_WORK ORDER:_
Print each line of the material again, keeping everything exact.

_INFORMATION SHOWN:_
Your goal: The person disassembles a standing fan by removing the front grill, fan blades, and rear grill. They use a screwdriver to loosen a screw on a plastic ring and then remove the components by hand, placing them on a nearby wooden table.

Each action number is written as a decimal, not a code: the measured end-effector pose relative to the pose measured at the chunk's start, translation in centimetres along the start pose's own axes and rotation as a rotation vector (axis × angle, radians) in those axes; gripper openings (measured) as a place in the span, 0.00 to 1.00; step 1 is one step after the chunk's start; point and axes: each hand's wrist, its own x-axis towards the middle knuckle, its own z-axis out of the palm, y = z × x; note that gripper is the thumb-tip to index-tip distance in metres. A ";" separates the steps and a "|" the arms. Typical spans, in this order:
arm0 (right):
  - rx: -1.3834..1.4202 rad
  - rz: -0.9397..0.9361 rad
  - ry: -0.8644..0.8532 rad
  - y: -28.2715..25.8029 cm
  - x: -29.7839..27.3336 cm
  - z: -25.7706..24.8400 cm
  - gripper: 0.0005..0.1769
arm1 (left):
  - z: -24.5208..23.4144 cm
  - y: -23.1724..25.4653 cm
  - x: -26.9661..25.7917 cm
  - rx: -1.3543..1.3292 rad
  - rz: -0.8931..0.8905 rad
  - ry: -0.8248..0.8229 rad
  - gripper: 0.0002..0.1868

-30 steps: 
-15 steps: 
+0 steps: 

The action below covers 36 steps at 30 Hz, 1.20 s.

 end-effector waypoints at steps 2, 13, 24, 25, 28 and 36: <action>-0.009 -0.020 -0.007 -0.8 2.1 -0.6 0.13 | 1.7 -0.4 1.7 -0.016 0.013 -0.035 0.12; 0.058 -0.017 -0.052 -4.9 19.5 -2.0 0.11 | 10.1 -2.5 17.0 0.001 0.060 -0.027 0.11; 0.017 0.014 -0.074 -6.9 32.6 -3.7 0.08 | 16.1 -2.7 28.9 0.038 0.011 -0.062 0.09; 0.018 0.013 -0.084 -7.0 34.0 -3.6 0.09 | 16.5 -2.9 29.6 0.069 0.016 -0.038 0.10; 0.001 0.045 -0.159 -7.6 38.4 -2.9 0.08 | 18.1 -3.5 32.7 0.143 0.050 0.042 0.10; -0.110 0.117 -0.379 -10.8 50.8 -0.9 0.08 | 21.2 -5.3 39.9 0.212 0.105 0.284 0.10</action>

_RESULT:_
Your goal: The person disassembles a standing fan by removing the front grill, fan blades, and rear grill. They use a screwdriver to loosen a screw on a plastic ring and then remove the components by hand, placing them on a nearby wooden table.

Each action number is written as a decimal, not a code: the measured end-effector pose relative to the pose measured at the chunk's start, translation in centimetres along the start pose's own axes and rotation as a rotation vector (axis × angle, radians) in those axes; gripper openings (measured) as a place in the span, 0.00 to 1.00; step 1 is one step after the chunk's start; point and axes: each hand's wrist, its own x-axis towards the middle knuckle, its own z-axis out of the palm, y = z × x; note that gripper is the thumb-tip to index-tip distance in metres. A ";" separates the steps and a "|" the arms. Typical spans, in this order:
arm0 (right):
  - rx: -1.3834..1.4202 rad
  - rz: -0.9397..0.9361 rad
  - ry: -0.8644..0.8532 rad
  - y: -28.2715..25.8029 cm
  - x: -29.7839..27.3336 cm
  - z: -25.7706..24.8400 cm
  - gripper: 0.0005..0.1769
arm1 (left):
  - z: -24.5208..23.4144 cm
  - y: -23.1724..25.4653 cm
  - x: -26.9661..25.7917 cm
  - rx: -1.3543..1.3292 rad
  - rz: -0.8931..0.8905 rad
  - ry: -0.8248..0.8229 rad
  - gripper: 0.0002..0.1868

-30 steps: 
-15 steps: 
+0 steps: 

The action below covers 36 steps at 30 Hz, 1.20 s.

 end-effector waypoints at steps 2, 13, 24, 25, 28 and 36: <action>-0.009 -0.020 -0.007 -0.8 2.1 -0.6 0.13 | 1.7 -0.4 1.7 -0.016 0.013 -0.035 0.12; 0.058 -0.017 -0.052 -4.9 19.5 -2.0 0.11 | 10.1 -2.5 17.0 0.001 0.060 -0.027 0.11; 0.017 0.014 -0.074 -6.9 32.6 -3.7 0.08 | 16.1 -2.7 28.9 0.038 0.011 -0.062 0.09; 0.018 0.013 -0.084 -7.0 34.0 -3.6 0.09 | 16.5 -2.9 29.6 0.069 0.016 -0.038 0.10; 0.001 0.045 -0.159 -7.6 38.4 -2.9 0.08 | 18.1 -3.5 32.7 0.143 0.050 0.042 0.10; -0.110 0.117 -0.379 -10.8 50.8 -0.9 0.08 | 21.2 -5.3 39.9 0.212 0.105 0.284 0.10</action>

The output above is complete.